Mesa (main): radv: Implement task shader draw and payload rings.
GitLab Mirror
gitlab-mirror at kemper.freedesktop.org
Wed Jun 8 09:12:36 UTC 2022
Module: Mesa
Branch: main
Commit: b730f91247844515aea0b7079738c690c4d0ca93
URL: http://cgit.freedesktop.org/mesa/mesa/commit/?id=b730f91247844515aea0b7079738c690c4d0ca93
Author: Timur Kristóf <timur.kristof at gmail.com>
Date: Thu May 12 00:40:39 2022 +0200
radv: Implement task shader draw and payload rings.

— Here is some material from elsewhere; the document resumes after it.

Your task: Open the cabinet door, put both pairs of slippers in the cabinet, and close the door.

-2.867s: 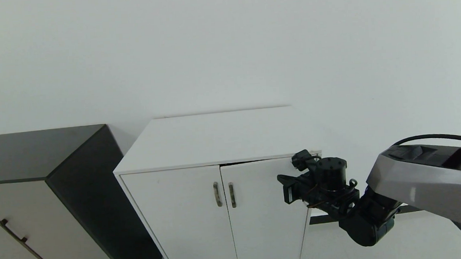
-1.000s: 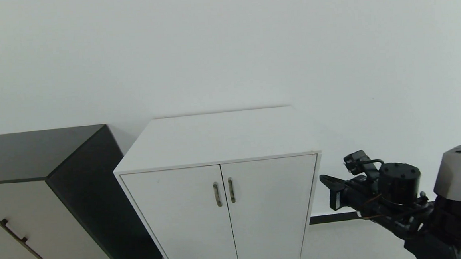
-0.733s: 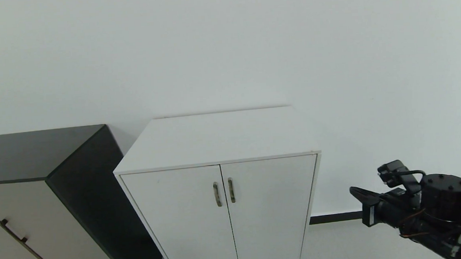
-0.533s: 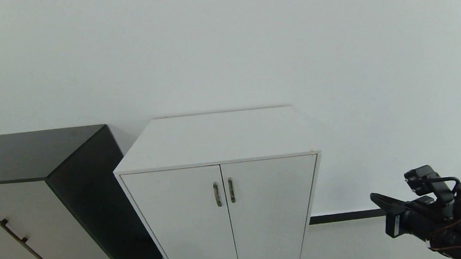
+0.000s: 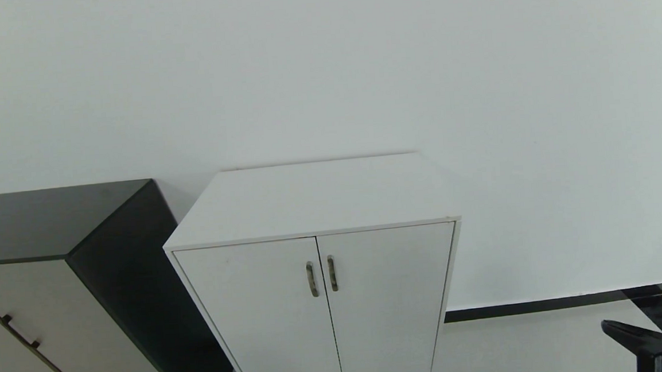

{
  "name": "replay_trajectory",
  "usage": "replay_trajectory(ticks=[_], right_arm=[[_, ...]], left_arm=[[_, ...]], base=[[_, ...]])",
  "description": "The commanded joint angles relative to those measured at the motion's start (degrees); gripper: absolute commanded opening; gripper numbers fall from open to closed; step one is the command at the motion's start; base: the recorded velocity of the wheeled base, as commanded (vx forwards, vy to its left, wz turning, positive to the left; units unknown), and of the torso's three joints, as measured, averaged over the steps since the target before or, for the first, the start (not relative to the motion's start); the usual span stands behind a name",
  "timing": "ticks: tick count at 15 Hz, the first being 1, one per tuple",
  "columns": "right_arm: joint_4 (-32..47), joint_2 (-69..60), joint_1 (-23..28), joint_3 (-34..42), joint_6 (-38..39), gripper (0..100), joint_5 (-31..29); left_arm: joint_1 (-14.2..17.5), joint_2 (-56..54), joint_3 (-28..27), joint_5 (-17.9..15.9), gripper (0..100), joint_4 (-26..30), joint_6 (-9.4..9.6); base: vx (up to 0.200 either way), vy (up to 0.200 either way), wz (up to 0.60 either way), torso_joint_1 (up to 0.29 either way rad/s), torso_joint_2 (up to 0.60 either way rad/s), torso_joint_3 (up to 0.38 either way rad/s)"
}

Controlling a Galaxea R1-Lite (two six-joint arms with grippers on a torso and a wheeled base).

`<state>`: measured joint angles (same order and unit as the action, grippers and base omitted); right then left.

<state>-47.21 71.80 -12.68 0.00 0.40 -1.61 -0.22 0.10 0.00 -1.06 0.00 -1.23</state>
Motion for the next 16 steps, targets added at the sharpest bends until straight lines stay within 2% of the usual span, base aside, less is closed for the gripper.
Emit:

Signed-off-by: Timur Kristóf <timur.kristof at gmail.com>
Reviewed-by: Samuel Pitoiset <samuel.pitoiset at gmail.com>
Part-of: <https://gitlab.freedesktop.org/mesa/mesa/-/merge_requests/16737>
---
src/amd/vulkan/radv_cmd_buffer.c | 9 +++
src/amd/vulkan/radv_device.c | 167 ++++++++++++++++++++++++++++++++++++---
src/amd/vulkan/radv_private.h | 3 +
3 files changed, 169 insertions(+), 10 deletions(-)
diff --git a/src/amd/vulkan/radv_cmd_buffer.c b/src/amd/vulkan/radv_cmd_buffer.c
index 9f6937f9d2d..ac6851dc908 100644
--- a/src/amd/vulkan/radv_cmd_buffer.c
+++ b/src/amd/vulkan/radv_cmd_buffer.c
@@ -508,6 +508,7 @@ radv_reset_cmd_buffer(struct radv_cmd_buffer *cmd_buffer)
cmd_buffer->esgs_ring_size_needed = 0;
cmd_buffer->gsvs_ring_size_needed = 0;
cmd_buffer->tess_rings_needed = false;
+ cmd_buffer->task_rings_needed = false;
cmd_buffer->gds_needed = false;
cmd_buffer->gds_oa_needed = false;
cmd_buffer->sample_positions_needed = false;
@@ -5183,6 +5184,8 @@ radv_CmdBindPipeline(VkCommandBuffer commandBuffer, VkPipelineBindPoint pipeline
cmd_buffer->state.compute_pipeline = compute_pipeline;
cmd_buffer->push_constant_stages |= VK_SHADER_STAGE_COMPUTE_BIT;
+ cmd_buffer->task_rings_needed |=
+ pipeline->shaders[MESA_SHADER_COMPUTE]->info.cs.uses_task_rings;
break;
}
case VK_PIPELINE_BIND_POINT_RAY_TRACING_KHR: {
@@ -5257,6 +5260,10 @@ radv_CmdBindPipeline(VkCommandBuffer commandBuffer, VkPipelineBindPoint pipeline
if (radv_pipeline_has_stage(graphics_pipeline, MESA_SHADER_TESS_CTRL))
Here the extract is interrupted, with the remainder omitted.